The answer is a stretch of the material below, returned exactly: the line containing "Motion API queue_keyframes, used", the line containing "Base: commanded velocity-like", and all lines between.

= = = = = = =

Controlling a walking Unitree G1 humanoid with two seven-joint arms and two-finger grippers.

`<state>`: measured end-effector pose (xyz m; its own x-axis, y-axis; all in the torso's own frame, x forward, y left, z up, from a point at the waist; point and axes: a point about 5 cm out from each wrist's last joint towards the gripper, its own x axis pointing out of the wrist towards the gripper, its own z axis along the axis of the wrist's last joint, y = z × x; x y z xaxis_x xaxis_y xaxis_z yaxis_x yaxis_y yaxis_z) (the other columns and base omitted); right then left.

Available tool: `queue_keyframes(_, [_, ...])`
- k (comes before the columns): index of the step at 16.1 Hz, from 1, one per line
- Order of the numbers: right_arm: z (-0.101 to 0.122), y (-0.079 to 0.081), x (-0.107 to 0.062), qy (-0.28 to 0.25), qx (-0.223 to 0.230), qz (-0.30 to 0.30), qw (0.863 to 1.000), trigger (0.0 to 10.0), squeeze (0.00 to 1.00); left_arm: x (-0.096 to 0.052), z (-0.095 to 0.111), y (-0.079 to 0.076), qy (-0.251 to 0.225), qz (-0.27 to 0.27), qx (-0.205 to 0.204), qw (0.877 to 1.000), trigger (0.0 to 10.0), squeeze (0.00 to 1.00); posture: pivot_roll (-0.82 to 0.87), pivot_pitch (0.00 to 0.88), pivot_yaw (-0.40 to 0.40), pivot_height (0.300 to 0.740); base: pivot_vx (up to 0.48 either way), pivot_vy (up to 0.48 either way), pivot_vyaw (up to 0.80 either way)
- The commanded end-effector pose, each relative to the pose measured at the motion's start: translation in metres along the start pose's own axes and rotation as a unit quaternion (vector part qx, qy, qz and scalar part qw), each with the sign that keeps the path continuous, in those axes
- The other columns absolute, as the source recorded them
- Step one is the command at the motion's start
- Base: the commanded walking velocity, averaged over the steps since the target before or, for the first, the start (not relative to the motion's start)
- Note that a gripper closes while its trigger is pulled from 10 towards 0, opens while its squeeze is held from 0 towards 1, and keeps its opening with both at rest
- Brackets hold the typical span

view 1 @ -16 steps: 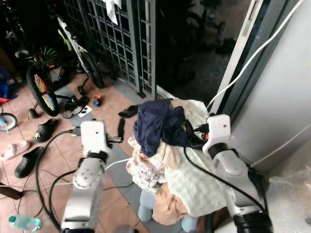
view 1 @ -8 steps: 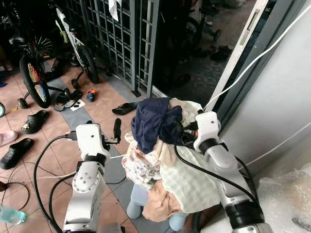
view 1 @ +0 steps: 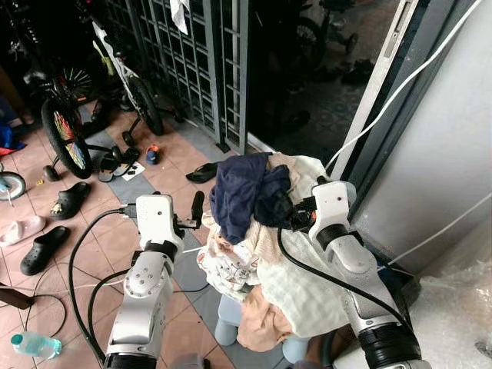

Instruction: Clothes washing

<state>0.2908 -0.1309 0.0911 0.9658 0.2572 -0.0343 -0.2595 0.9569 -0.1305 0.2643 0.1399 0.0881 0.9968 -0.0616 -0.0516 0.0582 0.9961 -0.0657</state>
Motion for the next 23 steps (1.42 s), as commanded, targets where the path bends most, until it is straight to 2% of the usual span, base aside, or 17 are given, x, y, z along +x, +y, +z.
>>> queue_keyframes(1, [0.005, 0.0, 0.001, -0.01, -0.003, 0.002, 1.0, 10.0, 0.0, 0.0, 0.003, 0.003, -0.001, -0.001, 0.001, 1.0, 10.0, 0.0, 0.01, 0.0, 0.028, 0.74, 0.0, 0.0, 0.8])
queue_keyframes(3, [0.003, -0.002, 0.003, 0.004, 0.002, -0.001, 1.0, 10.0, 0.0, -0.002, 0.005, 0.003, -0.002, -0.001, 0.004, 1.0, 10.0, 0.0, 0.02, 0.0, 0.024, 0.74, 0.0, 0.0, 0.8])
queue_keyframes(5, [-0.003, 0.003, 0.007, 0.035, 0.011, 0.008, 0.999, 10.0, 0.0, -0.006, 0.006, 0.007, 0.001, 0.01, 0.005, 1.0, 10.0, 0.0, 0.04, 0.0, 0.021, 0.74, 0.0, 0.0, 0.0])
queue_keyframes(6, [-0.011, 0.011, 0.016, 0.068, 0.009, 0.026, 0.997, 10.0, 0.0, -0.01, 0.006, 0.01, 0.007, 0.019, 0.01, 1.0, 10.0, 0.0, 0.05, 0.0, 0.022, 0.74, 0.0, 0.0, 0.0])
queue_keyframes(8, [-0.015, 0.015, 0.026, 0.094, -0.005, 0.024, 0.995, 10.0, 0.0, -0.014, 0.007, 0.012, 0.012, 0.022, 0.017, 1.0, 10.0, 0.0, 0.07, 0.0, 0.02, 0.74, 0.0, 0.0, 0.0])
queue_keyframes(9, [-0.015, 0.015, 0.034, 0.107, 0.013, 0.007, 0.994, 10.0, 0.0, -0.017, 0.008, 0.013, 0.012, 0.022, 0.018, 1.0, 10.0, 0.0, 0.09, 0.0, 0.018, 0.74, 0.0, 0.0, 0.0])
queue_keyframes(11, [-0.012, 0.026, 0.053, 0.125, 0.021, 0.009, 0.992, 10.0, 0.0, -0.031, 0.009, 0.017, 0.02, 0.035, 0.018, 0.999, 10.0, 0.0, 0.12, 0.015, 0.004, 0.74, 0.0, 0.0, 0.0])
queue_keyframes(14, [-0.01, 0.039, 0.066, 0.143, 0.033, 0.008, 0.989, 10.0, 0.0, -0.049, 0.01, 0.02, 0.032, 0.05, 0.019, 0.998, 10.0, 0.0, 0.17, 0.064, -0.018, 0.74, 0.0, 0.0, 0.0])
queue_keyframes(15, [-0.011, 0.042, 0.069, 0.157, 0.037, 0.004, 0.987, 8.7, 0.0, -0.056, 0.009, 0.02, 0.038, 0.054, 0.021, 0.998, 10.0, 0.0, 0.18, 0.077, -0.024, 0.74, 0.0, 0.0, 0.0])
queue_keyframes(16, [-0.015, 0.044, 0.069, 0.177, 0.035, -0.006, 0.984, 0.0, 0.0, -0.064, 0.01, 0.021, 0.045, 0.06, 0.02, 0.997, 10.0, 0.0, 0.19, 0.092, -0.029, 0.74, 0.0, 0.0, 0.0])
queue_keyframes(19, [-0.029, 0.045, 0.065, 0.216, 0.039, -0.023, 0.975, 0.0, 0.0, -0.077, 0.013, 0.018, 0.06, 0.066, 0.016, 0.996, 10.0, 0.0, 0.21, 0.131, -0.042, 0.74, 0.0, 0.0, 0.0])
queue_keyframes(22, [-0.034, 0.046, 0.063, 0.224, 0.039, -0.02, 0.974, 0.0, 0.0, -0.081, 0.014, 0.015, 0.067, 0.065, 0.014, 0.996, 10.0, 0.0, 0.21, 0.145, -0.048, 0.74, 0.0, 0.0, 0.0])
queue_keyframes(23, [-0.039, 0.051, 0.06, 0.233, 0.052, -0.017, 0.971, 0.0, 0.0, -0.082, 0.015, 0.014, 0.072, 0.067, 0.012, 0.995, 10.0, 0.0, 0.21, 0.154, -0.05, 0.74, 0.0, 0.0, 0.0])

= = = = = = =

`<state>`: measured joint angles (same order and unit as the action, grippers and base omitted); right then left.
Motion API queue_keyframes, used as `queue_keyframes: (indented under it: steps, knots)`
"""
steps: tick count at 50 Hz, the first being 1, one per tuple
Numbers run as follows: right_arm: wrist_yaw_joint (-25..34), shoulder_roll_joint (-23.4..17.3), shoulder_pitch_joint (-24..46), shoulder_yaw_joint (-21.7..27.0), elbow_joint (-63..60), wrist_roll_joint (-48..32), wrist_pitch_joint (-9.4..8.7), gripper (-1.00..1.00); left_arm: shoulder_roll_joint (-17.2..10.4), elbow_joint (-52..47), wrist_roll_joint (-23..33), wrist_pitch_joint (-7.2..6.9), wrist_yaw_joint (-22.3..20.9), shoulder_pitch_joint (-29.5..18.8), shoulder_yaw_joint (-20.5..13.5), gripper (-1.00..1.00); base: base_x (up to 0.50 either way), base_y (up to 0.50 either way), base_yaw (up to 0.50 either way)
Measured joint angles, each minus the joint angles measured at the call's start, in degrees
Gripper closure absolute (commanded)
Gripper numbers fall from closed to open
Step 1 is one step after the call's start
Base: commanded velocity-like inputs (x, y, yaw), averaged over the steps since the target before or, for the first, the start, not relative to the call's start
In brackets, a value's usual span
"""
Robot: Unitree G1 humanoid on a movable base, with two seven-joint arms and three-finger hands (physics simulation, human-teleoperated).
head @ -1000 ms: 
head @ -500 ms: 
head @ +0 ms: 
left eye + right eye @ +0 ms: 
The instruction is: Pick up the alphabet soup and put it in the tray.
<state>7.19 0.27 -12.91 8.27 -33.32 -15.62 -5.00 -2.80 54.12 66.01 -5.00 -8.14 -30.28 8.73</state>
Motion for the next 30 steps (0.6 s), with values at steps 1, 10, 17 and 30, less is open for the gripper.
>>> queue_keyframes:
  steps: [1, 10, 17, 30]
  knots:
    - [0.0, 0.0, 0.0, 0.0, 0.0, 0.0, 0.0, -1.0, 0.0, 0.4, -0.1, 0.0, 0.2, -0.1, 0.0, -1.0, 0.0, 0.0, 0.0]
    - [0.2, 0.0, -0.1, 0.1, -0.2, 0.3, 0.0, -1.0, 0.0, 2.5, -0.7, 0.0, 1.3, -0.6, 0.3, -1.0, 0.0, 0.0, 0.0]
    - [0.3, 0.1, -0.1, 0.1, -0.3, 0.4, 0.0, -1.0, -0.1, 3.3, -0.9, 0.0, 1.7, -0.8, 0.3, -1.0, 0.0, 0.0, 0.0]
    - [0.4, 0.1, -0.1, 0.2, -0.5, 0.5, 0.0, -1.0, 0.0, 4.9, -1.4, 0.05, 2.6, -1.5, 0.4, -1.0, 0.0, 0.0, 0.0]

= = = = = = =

## TASK ANSWER
Motion API queue_keyframes, used as `queue_keyframes: (indented under it: steps, knots)`
"""
steps: tick count at 50 Hz, the first being 1, one per tuple
Numbers run as follows: right_arm: wrist_yaw_joint (-25..34), shoulder_roll_joint (-23.4..17.3), shoulder_pitch_joint (-24..46), shoulder_yaw_joint (-21.7..27.0), elbow_joint (-63..60), wrist_roll_joint (-48..32), wrist_pitch_joint (-9.4..8.7), gripper (-1.00..1.00); left_arm: shoulder_roll_joint (-17.2..10.4), elbow_joint (-52..47), wrist_roll_joint (-23..33), wrist_pitch_joint (-7.2..6.9), wrist_yaw_joint (-22.3..20.9), shoulder_pitch_joint (-29.5..18.8), shoulder_yaw_joint (-20.5..13.5), gripper (-1.00..1.00); base: base_x (up to 0.50 either way), base_y (up to 0.50 either way), base_yaw (up to 0.50 either way)
Measured joint angles, each minus the joint angles measured at the call's start, in degrees
Gripper closure absolute (commanded)
Gripper numbers fall from closed to open
Step 1 is one step after the call's start
Base: commanded velocity-like inputs (x, y, yaw), averaged over the steps since the target before or, for the first, the start, not relative to the call's start

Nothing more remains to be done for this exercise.